Para além das aparentes "tramóias" (com ou sem aspas) feitas ao PS dos incêndios e do furto de algumas toneladas de armamento (que só poderia acontecer com a colaboração de gente de dentro e bem colocada, atendendo a que se trata de algumas toneladas que não passam discretamente pelo buraco da rede, a exoneração dos cinco responsáveis militares só vem confirmar a suspeita), o governo PS/Costa até está bem, apesar do pedido da demissão dos dois ministros em causa feito pela oposição de direita e pelo "grande educador", ainda ressabiado com o Costa; segundo as sondagens, Costa não sai chamuscado e a possibilidade de ganhar as eleições mantém-se.

PSD/CDS não sabem o que fazer para descredibilizar o governo: ora, inventam quedas de avião; ora, arranjam uns suicídios ou uns parassuicídios internados em hospital qualquer; ora, escandalizam-se com o roubo do armamento, querendo dar a entender que eles nunca foram governo e se fossem agora nada disto teria acontecido – uns farsantes da pior espécie.

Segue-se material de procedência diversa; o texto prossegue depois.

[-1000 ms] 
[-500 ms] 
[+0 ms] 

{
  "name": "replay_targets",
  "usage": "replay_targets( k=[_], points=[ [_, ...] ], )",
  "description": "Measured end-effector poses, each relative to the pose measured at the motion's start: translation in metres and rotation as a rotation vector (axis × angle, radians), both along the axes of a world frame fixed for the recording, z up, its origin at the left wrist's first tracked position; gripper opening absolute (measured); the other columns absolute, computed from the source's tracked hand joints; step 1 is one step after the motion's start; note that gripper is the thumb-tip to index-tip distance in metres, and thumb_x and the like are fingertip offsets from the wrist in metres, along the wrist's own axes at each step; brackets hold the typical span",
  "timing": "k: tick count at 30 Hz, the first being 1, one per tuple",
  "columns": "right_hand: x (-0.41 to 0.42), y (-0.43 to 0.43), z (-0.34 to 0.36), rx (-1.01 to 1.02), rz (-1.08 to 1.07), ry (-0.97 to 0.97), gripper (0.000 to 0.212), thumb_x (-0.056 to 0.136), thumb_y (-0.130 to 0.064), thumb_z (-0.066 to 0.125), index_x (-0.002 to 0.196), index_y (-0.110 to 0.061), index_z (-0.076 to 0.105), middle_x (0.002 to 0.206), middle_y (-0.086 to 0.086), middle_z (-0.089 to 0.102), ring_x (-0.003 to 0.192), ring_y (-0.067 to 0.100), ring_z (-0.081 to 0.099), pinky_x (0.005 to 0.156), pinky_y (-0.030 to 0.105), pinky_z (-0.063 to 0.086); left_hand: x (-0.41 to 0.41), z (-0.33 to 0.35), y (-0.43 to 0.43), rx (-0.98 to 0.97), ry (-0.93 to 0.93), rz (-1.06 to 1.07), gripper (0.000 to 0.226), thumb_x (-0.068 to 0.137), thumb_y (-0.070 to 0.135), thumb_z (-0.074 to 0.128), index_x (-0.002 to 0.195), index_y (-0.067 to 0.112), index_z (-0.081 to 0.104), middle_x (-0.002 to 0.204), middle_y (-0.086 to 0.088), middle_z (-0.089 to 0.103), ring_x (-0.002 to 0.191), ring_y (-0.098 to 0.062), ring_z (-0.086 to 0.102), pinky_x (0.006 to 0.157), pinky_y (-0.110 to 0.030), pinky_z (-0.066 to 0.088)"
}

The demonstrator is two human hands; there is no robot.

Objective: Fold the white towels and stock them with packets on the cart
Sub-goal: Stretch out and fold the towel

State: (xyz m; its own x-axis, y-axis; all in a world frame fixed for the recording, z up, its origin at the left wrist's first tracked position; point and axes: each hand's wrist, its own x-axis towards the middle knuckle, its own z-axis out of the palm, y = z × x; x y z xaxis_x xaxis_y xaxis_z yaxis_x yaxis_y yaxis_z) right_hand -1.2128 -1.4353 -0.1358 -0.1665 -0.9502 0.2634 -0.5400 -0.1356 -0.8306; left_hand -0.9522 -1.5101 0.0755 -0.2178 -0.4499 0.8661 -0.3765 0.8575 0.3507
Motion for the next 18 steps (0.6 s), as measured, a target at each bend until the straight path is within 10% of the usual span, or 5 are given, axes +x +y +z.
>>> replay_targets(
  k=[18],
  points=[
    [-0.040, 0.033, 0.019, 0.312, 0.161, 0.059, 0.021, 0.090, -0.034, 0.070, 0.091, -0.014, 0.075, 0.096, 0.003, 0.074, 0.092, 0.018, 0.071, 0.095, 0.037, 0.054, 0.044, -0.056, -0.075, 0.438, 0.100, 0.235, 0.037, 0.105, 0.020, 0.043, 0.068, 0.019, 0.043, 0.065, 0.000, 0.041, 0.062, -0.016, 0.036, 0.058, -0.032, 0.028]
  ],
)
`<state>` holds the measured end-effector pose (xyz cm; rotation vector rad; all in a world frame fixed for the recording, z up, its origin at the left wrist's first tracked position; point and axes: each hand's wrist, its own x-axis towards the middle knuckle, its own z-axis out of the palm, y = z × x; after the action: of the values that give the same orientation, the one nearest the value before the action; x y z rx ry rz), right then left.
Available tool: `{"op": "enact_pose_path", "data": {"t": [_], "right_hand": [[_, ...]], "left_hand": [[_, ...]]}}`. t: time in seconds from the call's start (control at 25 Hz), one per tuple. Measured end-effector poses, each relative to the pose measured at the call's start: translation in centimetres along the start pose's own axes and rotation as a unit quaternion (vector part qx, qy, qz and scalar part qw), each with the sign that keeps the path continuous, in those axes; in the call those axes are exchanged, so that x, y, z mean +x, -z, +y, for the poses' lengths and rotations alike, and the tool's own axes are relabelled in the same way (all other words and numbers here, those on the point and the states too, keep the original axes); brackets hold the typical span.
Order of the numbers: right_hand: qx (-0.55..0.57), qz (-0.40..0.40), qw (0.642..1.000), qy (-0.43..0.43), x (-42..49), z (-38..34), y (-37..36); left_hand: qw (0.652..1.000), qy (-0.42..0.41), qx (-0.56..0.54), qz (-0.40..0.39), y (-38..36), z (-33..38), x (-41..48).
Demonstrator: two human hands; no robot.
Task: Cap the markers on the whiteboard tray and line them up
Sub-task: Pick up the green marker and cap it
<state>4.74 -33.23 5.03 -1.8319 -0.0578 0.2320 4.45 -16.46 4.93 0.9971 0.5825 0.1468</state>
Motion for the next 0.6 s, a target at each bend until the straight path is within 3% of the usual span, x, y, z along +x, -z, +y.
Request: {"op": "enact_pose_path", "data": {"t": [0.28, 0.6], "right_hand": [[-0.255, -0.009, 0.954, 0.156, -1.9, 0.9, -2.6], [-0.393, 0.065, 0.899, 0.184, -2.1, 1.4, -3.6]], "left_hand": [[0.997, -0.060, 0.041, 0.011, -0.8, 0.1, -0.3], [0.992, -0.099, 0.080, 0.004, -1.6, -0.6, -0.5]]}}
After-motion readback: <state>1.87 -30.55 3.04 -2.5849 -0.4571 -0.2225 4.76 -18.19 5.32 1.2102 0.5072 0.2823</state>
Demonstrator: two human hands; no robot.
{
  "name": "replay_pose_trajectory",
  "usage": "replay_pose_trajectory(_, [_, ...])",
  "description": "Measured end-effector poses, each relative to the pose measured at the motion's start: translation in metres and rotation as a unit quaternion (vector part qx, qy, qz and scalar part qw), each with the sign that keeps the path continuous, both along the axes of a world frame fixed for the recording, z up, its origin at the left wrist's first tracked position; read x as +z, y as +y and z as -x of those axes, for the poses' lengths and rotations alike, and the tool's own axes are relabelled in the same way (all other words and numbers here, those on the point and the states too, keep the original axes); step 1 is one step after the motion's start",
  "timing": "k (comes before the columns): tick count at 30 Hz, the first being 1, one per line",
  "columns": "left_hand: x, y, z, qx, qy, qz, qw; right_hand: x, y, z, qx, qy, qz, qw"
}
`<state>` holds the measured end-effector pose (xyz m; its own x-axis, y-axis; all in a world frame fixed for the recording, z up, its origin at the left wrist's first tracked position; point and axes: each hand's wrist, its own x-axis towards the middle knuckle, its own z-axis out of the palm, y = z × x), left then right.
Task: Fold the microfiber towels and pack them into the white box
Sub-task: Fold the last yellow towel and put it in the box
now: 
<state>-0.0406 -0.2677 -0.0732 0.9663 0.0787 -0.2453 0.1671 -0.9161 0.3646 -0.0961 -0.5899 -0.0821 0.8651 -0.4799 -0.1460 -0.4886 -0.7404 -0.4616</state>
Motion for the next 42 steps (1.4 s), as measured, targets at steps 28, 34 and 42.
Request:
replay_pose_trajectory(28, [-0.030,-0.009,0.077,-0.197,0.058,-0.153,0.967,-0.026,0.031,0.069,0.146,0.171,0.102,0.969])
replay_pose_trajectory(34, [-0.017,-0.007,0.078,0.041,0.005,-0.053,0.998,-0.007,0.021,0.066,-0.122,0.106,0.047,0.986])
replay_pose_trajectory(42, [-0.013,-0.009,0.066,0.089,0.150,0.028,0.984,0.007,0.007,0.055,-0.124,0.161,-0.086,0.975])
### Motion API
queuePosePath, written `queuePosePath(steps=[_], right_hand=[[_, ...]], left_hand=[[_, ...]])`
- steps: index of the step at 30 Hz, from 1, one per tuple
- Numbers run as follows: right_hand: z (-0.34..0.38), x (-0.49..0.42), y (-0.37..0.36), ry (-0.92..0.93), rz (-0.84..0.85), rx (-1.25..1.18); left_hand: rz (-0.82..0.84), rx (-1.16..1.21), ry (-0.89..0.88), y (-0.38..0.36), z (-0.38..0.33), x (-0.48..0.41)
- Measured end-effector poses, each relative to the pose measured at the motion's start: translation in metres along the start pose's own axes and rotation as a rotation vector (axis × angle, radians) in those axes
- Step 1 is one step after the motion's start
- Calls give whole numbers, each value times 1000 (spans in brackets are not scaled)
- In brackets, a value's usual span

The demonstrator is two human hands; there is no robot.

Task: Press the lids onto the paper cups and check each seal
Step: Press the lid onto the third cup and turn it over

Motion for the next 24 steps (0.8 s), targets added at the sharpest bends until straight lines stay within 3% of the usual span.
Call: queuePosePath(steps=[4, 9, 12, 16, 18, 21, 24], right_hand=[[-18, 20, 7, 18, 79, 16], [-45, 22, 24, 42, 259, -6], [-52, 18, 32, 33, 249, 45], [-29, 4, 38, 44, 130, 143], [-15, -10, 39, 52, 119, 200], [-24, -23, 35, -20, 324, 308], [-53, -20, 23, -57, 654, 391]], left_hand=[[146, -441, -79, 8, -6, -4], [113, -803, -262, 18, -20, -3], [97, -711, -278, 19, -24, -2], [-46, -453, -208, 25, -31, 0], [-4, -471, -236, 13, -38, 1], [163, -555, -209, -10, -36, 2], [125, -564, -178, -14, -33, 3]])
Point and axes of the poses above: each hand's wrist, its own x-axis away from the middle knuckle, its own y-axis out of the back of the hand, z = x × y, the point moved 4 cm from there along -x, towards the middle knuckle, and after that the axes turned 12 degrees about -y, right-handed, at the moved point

Enquanto esta oposição se enreda cada vez mais nas suas contradições e é ela própria que se vai descredibilizando, assiste-se a uns arremedos de greves, como acontece no início deste mês, com a dita "recusa" dos enfermeiros especialistas ou especializados em prestar serviço especializado na sua área, blocos de partos e saúde mental. Uma greve inventada pelo PSD/bastonária do Ordem dos Enfermeiros (com a Ordem arvorada em entidade sindical), depois dos dois sindicatos afectos à UGT/PSD terem, há algum tempo, decretada uma greve de zelo (!?). Uma paródia a que desta vez os sindicatos da CGTP não aderiram.

PS e PSD, as duas faces da mesma moeda

O PS não difere em nada do PSD/CDS, excepto no estilo e no discurso, porque a política é a mesma e com um único objectivo: bem gerir os negócios do capital, assegurando que o estado, que não é neutro, cumpre bem a missão de os defender e promover, para além de simultaneamente garantir a sua função repressiva. São ilustrativas as palavras do ministro da Agricultura (parece que o homem tem lugar cativo no cargo sempre que o PS é governo, terá alguma avença da Celbi, empresa de que Pinto Balsemão é accionista?), o PS não está contra o eucalipto (pouco tempo antes fora aprovado concurso de 9 milhões de euros para o eucaliptal, de um total de 27 milhões para a dita floresta industrial), quer sim é uma melhor gestão da floresta, mais concretamente, “queremos ter mais metros cúbicos de eucalipto para alimentar as celuloses, que são fundamentais para o país, mas na mesma área”.

Resumindo, o PS quer uma melhor gestão do capitalismo, de preferência com algum "rosto humano", traduzido pela restituição de uma pequena, senão pequeníssima, parcela do que foi retirado aos trabalhadores. O PSD vai mais à bruta, não está com subtilezas nem com rodriguinhos, daí defender que o eucalipto não contribui para o aumento dos incêndios já que, na sua douta-ignorante opinião, é uma árvore que custa a arder e fácil de apagar quando incendiada (não se trata de patologia de mentiroso compulsivo, mas de canalha sem o mínimo de escrúpulos para mostrar que ele e o seu partido são os mais eficientes na gestão da acumulação capitalista). Existe entre estes dois partidos quanto muito uma diferença de grau, ou seja, PS = capitalismo com regras (com vaselina), PSD/CDS = capitalismo sem freio (sem vaselina). No fundo, a mesma coisa.